Are you the type of traveler who yearns to walk the windswept Yorkshire moors of Wuthering Heights? Or who thinks it would be pretty cool to sip a rum punch in the same Paris café Ernest Hemingway frequently did? Novel Destinations, featured in this month’s Trip Lit book column, provides a guide to literary sites, festivals, and tours around the world. National Geographic Traveler’s associate editor Amy Alipio chatted with authors Shannon McKenna Schmidt and Joni Rendon.
How did the book idea come about?
SMS: Before we became freelance writers, we both worked in the book publishing industry in New York City. During the course of our friendship, we discovered that we both shared the same obsession—visiting the homes and haunts where famous writers once drew inspiration.

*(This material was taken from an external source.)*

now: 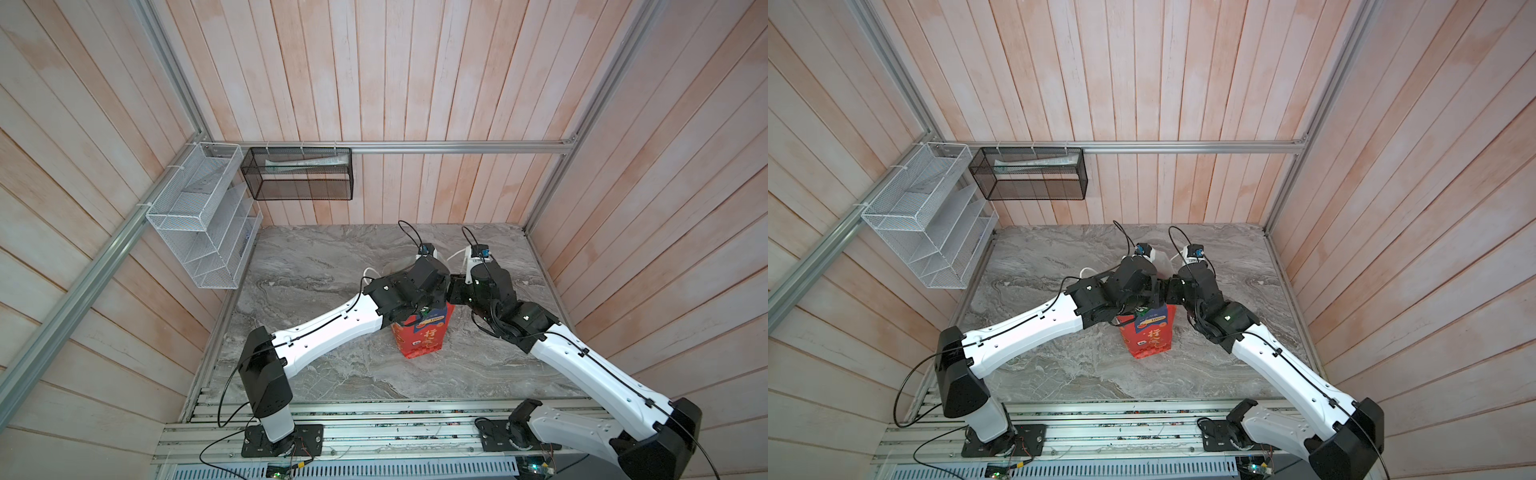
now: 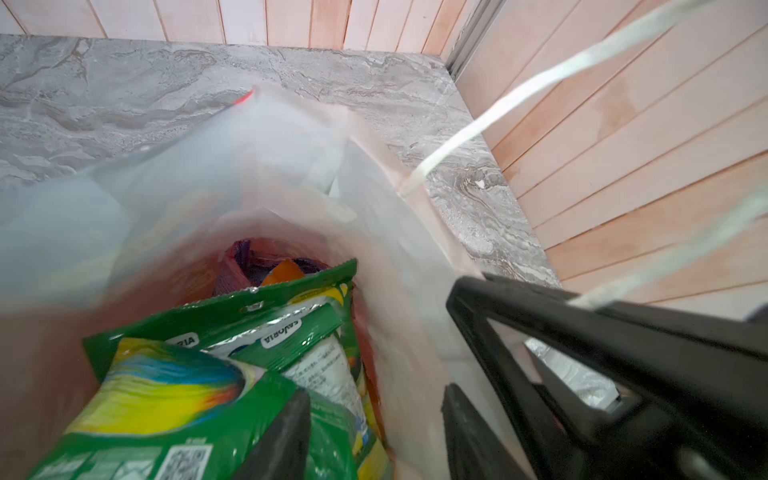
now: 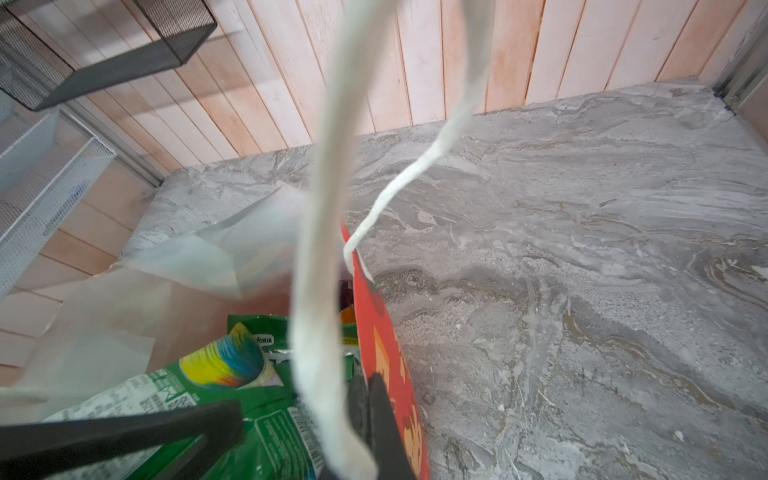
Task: Place the snacks into the paper bag
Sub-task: 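Lower the green packet into the bag opening with the left gripper, then push the green packet deeper into the bag with the left gripper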
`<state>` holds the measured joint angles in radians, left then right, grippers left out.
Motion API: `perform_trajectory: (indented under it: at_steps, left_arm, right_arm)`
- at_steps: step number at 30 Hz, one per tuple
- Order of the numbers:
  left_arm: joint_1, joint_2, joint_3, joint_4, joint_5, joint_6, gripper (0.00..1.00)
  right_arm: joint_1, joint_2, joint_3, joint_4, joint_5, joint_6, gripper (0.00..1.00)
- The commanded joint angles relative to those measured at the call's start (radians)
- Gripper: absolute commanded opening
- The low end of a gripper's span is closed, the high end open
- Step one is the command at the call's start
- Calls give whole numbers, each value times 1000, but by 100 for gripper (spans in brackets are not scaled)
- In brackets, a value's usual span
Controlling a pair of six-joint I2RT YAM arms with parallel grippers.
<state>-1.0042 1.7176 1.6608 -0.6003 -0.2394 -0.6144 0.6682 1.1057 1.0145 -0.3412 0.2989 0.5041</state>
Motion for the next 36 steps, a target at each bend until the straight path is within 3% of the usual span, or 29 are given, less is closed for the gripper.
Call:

A couple of years ago, we took a trip to the Yorkshire moors that inspired the Brontë sisters. While rambling the moors, we contemplated future literary pilgrimages and found ourselves longing for a booklover’s Baedeker: a book that would take us from Steinbeck’s Monterey to Dostoevsky’s St. Petersburg and all points in between. The idea for Novel Destinations really took shape, and with Joni now living in London and able to research literary sites in Europe, it made the project all the more feasible.
How did you decide to keep your focus on classic, canonical authors and not include contemporary authors (e.g., The Da Vinci Code’s Paris, The Bonfire of the Vanities’s New York)?
JR: Early on in the research process, it became clear that there was such a wealth of material and so many wonderful sites related to classic writers that we decided to focus on those locations. We also wanted to draw attention to timeless books and authors, because nowadays, there’s always a new “must-read” book of the moment and fewer conversations about the classics.
What intrigued us about the canonical authors—and what we highlight in our book—are the fascinating behind-the-scenes stories about their homes and haunts. For example, Ernest Hemingway often lodged at the Gritti Palace hotel while visiting Venice. In 1953, he was there recuperating from two near-fatal plane crashes during an African safari and his death was falsely reported in headlines around the world. With typical Hemingway bravado, he sipped champagne on the hotel’s canal-side terrace while chuckling over his obituaries.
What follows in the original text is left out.